# RECORD EXTRACTS:

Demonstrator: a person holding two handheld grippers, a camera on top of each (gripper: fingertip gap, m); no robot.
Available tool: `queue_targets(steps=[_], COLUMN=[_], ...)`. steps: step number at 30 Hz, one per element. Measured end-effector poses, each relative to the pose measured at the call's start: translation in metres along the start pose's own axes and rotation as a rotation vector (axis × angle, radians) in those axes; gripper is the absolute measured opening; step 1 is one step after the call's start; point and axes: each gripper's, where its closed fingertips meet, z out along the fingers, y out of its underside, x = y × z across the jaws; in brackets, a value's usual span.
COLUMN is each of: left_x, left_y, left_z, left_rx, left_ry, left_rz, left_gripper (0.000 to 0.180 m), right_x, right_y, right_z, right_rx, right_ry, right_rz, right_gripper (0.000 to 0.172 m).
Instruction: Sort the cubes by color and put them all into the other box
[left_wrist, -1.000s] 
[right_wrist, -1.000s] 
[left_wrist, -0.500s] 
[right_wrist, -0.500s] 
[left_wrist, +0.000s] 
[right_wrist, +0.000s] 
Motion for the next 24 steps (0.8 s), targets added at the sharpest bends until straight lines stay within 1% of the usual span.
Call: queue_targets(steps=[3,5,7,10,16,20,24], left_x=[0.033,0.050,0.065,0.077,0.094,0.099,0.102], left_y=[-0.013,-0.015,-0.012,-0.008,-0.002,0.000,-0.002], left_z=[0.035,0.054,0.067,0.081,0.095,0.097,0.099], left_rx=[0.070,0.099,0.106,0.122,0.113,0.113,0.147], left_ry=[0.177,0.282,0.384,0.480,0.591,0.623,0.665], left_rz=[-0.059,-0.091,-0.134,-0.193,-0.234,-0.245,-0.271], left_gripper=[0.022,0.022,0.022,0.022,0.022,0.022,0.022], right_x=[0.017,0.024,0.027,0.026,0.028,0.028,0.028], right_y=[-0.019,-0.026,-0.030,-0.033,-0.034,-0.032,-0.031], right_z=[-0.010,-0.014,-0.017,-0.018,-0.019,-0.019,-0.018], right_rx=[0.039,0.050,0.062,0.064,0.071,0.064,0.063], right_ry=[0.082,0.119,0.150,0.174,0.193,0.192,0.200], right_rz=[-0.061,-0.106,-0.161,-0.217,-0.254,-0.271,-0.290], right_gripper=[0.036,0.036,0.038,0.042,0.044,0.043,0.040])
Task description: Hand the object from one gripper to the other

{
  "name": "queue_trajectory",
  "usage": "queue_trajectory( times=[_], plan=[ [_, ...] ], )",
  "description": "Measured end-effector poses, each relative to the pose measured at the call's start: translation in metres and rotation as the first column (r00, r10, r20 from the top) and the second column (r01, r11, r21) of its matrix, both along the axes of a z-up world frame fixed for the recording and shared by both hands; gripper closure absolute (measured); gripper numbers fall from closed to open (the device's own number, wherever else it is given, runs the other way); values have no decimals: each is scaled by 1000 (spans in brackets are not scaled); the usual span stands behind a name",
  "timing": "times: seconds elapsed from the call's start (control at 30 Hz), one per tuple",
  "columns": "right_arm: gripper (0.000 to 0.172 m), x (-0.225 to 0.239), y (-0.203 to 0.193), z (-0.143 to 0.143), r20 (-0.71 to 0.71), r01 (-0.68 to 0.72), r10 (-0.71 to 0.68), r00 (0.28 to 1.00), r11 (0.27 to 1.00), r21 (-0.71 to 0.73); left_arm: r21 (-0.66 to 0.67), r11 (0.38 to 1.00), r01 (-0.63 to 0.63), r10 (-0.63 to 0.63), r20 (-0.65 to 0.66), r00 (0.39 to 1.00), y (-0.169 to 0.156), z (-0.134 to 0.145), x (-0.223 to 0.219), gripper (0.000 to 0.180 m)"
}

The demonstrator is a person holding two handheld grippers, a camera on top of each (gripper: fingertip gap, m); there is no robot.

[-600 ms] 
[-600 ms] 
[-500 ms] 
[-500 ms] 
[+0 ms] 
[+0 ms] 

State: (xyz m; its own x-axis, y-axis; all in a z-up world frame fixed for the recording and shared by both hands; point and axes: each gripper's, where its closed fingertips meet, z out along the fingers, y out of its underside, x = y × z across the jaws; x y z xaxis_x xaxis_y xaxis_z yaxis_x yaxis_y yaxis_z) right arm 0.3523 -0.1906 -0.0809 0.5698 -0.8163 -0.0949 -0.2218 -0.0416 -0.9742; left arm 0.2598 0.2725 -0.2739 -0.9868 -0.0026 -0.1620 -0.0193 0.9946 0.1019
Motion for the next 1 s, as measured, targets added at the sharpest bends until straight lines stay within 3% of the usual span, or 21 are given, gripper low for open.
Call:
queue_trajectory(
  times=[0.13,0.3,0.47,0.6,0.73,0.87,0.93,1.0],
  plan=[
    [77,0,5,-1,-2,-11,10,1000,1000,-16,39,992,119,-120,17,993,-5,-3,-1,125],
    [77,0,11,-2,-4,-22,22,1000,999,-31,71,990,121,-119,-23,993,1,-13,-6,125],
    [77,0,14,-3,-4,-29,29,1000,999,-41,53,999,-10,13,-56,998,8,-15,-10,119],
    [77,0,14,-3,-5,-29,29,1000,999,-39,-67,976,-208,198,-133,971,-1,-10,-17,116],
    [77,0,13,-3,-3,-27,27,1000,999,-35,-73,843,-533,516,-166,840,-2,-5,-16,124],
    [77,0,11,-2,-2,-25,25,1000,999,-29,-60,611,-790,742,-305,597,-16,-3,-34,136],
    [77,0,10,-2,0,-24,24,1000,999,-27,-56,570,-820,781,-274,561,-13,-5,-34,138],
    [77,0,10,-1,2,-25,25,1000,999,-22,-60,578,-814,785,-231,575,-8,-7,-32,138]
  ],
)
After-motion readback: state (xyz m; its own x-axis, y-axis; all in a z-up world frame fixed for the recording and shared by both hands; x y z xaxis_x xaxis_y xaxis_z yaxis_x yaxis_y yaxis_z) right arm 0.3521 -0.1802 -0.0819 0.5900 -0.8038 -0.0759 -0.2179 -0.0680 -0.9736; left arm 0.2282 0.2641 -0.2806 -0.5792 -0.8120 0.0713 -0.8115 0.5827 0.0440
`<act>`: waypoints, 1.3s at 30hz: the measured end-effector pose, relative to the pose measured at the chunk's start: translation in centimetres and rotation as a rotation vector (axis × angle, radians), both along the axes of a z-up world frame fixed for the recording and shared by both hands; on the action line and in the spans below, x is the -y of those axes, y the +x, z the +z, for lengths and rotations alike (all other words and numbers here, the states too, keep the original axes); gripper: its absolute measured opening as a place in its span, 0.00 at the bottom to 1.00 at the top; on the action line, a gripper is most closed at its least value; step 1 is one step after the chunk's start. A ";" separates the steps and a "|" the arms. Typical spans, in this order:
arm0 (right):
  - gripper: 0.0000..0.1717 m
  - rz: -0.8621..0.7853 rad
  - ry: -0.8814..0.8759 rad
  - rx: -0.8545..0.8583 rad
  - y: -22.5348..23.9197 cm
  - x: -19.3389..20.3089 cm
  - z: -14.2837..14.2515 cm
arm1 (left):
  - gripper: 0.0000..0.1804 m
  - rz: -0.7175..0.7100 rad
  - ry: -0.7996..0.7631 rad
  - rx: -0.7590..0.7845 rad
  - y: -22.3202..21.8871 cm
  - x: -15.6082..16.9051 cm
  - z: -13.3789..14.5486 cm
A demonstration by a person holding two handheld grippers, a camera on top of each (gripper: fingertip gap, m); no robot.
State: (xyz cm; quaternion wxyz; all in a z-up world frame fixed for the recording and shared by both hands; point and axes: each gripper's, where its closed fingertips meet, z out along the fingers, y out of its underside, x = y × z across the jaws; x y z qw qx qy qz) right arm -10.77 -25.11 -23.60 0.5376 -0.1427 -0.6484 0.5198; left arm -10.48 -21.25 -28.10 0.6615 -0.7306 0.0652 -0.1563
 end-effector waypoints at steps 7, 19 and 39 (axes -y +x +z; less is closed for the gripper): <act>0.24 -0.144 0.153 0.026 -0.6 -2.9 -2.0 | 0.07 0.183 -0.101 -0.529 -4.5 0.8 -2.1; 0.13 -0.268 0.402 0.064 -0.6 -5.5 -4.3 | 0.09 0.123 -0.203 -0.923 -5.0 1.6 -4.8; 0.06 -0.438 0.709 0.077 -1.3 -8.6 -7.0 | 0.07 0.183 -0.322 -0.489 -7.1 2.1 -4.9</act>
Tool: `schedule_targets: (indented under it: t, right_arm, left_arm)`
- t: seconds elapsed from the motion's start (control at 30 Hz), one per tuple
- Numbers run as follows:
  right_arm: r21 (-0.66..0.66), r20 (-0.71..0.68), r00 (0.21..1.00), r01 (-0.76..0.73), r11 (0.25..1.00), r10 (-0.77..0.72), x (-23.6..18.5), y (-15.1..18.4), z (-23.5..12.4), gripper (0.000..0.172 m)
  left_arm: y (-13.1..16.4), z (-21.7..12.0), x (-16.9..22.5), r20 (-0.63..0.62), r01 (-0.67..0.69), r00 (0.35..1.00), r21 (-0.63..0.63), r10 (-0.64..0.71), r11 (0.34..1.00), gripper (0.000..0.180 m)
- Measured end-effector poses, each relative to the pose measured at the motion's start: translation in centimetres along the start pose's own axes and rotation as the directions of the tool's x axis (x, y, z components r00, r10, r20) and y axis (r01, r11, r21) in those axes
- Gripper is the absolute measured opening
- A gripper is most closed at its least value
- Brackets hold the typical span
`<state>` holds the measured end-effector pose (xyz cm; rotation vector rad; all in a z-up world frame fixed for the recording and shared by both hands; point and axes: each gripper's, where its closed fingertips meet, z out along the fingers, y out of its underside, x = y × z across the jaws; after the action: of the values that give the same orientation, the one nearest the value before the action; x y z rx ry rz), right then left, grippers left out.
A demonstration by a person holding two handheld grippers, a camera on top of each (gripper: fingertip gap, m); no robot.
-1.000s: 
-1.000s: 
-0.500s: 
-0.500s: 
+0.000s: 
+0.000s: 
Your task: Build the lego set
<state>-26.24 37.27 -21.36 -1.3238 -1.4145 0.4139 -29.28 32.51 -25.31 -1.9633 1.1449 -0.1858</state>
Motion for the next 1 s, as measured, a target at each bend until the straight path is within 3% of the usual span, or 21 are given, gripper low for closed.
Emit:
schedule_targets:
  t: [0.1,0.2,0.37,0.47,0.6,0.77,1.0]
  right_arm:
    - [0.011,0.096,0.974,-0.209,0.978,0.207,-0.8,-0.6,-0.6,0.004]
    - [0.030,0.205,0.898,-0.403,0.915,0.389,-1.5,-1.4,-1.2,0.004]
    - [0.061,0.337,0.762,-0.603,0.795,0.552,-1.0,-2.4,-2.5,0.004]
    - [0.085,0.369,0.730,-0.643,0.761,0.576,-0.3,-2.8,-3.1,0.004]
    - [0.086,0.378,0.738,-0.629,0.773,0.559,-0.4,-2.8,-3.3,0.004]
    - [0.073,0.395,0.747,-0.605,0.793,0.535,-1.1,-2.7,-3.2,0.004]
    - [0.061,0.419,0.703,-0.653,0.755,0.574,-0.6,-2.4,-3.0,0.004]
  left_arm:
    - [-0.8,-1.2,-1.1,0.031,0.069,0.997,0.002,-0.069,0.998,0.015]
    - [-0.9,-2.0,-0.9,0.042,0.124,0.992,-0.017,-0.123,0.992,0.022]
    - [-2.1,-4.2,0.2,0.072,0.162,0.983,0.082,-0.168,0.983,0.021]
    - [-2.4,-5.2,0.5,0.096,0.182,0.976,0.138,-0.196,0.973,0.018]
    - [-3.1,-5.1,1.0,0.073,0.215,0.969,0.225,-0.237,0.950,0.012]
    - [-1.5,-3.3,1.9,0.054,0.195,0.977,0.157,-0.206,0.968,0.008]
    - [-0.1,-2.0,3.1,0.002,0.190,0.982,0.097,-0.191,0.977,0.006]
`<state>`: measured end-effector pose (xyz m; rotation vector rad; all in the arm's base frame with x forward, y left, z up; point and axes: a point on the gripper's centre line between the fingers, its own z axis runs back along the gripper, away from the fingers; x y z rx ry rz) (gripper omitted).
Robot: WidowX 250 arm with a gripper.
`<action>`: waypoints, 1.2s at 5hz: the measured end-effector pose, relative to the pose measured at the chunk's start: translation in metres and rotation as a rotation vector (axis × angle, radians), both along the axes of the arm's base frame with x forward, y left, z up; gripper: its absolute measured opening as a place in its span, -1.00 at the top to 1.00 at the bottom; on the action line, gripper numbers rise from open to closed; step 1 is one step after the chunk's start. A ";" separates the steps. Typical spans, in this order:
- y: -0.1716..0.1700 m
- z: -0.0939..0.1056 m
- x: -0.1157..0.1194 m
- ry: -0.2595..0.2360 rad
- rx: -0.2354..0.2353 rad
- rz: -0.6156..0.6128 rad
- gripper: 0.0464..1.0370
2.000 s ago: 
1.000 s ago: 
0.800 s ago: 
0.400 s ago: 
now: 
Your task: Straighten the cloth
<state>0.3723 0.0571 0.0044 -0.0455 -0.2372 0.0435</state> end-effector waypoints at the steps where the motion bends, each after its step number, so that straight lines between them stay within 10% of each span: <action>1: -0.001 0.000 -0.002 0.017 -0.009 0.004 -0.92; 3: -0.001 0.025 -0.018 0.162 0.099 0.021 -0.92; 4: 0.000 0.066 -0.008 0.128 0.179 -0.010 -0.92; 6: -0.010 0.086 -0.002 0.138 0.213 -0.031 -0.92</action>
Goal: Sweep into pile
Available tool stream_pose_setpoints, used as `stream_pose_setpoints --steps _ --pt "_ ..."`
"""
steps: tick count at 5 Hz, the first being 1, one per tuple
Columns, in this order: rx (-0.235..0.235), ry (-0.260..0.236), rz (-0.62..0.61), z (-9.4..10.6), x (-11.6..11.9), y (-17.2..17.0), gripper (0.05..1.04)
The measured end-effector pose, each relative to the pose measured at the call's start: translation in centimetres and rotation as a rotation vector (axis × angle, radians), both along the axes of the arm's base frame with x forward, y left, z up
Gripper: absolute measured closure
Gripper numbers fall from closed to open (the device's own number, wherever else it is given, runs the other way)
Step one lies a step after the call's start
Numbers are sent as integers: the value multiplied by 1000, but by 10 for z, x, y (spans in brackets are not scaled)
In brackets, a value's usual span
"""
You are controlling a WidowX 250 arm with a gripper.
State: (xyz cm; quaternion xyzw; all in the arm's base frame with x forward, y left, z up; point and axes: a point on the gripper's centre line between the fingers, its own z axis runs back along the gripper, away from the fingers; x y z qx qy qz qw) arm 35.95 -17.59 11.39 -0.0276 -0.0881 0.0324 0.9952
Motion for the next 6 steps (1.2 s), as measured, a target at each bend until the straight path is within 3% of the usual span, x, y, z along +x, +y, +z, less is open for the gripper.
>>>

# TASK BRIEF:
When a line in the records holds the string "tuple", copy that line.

# OUTPUT FOR THIS TASK:
  "timing": "times: seconds elapsed from the call's start (control at 30 Hz), one per tuple",
- t: seconds elapsed from the motion's start (control at 30 Hz), one per tuple
steps: tick count at 5 Hz, the first being 1, one per tuple

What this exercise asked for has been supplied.